- WHAT YOU ARE ASKED TO DO
Below are records; work out how many of their lines contain "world" and give only that number.

═══

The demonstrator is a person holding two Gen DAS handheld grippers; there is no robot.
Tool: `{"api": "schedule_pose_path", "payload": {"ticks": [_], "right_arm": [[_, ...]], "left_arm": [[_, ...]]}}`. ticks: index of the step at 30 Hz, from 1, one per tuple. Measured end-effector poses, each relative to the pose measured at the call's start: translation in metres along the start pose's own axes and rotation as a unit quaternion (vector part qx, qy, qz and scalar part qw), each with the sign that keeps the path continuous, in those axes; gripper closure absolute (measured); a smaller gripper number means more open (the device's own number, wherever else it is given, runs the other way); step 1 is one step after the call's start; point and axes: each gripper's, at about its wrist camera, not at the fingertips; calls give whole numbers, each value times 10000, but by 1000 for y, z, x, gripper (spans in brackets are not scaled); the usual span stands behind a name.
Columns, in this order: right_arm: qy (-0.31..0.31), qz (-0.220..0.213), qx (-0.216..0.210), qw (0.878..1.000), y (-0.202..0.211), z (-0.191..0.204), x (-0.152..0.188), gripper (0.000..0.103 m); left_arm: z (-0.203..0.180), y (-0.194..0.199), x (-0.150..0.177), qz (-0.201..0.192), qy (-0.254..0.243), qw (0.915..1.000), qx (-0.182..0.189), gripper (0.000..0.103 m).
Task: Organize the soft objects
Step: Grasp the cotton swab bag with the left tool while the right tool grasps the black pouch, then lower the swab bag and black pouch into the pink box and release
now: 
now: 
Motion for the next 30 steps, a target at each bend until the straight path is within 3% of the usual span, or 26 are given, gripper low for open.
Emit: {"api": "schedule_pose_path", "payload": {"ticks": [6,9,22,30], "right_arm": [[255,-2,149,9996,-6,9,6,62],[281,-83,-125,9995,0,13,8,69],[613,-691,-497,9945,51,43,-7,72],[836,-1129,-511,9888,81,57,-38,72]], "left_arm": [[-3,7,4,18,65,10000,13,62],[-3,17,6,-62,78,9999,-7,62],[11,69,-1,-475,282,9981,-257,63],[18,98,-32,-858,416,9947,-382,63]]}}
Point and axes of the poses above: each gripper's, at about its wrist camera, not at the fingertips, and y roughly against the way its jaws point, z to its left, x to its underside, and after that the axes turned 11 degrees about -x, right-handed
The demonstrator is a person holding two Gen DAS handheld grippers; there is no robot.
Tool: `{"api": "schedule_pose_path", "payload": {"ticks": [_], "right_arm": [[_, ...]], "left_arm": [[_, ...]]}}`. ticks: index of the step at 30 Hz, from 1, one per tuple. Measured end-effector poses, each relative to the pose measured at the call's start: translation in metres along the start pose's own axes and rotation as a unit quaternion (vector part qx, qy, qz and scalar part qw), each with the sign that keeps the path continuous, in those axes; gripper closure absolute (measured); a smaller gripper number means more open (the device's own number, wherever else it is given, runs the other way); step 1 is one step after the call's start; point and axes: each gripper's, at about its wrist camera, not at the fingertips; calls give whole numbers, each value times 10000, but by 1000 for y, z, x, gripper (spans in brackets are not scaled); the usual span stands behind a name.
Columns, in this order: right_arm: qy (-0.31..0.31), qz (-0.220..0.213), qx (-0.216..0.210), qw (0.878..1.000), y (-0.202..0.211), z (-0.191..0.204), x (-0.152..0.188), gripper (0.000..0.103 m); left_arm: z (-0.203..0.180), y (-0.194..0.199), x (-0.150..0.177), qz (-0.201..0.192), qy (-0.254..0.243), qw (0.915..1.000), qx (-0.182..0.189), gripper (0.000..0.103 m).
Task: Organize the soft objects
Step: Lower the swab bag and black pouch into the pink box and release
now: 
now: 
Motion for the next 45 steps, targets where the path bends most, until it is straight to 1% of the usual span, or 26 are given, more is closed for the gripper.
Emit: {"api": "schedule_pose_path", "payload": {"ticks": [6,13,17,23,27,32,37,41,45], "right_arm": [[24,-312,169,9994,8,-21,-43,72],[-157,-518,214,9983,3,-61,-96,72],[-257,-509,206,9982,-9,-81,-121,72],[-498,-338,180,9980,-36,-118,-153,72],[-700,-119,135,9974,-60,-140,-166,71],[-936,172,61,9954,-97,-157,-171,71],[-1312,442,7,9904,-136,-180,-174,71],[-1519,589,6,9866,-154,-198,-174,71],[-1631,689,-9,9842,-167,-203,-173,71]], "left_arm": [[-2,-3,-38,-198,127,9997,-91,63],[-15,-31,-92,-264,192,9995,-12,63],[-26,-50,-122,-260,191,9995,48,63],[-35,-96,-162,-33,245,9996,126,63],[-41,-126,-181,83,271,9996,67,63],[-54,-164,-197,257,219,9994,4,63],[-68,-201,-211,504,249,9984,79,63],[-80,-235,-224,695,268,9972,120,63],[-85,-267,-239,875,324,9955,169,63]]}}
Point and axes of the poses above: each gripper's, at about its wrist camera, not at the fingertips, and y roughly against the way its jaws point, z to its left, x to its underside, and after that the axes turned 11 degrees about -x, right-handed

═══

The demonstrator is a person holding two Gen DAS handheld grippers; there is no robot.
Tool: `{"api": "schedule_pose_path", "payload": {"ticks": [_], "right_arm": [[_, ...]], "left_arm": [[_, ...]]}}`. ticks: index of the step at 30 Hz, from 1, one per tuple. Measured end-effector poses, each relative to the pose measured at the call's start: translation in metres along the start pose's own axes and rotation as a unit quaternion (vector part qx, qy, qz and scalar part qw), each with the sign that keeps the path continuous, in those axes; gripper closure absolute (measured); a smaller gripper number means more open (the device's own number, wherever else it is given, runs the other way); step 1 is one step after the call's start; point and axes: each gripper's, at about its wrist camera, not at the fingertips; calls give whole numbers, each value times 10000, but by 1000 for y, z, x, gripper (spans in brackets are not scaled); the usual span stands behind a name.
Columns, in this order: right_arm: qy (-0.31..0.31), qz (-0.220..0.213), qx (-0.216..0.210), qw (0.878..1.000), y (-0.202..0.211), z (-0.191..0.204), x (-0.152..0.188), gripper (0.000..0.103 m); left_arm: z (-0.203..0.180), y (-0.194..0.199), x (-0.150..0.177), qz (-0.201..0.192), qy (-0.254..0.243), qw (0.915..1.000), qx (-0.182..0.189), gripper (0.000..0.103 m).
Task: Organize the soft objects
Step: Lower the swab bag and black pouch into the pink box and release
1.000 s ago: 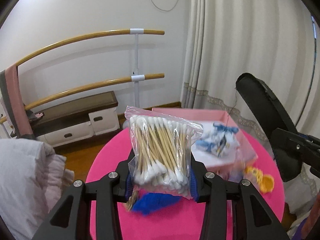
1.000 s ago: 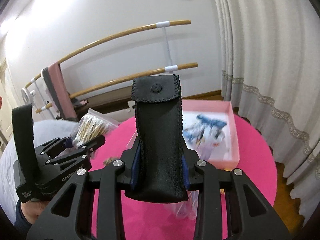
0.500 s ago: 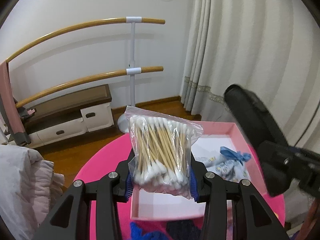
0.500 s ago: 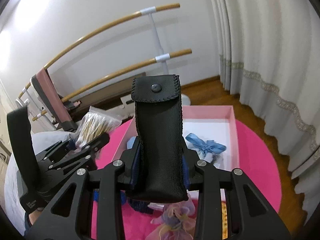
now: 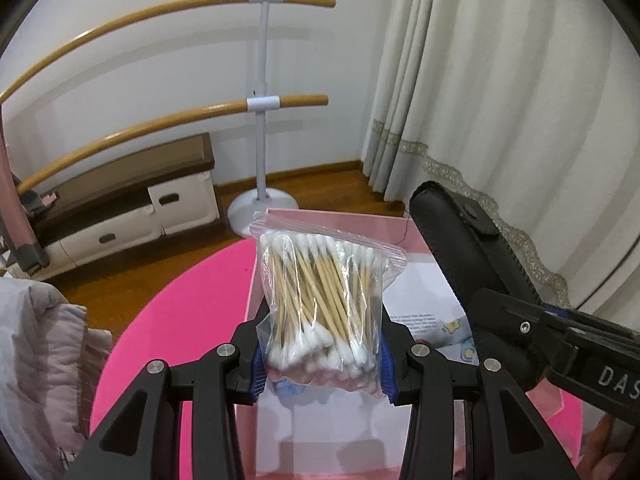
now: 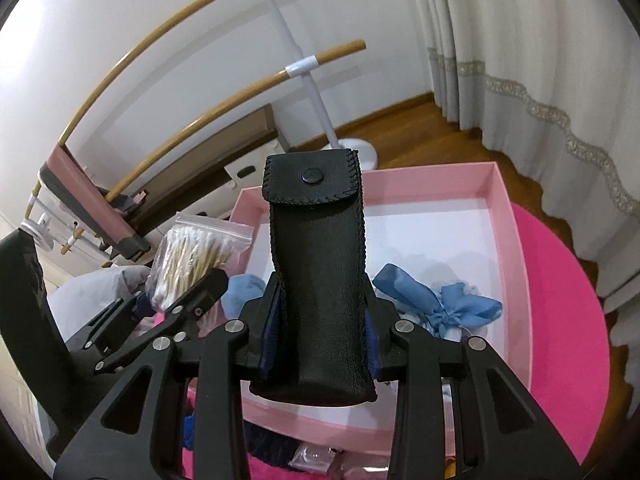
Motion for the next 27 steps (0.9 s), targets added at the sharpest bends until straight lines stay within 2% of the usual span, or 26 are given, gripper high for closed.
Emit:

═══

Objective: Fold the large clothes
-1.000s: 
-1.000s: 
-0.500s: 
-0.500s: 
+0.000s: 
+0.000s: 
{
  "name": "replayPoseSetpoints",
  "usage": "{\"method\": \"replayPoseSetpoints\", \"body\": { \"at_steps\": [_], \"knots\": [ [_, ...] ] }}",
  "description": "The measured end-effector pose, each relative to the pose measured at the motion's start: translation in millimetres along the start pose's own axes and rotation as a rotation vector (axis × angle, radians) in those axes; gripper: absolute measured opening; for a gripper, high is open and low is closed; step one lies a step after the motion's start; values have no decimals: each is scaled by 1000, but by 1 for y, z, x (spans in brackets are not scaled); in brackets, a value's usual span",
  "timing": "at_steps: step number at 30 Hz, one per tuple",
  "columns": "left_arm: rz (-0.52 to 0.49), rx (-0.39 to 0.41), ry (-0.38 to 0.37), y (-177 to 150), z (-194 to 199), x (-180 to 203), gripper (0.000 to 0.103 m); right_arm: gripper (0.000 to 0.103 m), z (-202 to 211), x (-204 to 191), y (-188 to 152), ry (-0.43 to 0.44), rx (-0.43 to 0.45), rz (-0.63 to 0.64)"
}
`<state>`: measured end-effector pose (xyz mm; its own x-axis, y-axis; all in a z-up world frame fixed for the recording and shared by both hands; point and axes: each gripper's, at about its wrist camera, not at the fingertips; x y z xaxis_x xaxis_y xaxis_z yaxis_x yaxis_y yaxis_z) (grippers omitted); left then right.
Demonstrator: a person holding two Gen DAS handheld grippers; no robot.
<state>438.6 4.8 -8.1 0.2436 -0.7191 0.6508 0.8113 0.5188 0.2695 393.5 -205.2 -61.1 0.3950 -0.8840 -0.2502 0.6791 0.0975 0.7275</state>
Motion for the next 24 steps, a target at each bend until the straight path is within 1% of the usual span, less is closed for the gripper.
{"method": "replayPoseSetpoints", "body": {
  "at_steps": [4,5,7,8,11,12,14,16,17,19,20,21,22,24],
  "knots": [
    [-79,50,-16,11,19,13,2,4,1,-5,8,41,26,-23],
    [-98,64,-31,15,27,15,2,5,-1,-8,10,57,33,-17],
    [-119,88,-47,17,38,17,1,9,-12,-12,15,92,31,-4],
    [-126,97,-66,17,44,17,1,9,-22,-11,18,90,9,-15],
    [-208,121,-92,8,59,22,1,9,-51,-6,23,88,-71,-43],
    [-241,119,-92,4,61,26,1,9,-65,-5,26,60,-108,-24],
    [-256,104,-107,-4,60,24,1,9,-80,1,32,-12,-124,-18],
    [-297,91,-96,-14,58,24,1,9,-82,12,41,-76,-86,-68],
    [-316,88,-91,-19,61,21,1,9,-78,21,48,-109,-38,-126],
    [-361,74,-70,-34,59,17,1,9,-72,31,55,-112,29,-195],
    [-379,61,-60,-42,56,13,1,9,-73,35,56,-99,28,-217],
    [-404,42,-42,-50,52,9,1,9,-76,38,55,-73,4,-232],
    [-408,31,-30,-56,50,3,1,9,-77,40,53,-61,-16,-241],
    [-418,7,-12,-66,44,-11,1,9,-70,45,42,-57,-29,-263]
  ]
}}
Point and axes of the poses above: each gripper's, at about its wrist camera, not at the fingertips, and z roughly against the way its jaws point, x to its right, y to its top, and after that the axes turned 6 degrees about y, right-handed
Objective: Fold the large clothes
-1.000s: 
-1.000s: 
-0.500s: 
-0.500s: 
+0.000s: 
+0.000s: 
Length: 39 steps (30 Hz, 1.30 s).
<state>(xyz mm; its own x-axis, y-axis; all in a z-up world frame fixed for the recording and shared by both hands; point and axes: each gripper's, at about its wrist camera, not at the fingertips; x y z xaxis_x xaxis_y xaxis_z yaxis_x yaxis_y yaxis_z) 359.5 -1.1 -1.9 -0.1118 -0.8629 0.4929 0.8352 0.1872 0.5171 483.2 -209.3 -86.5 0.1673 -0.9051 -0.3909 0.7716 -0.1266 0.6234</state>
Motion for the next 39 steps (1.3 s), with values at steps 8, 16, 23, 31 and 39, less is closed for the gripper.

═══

- EXERCISE ANSWER
2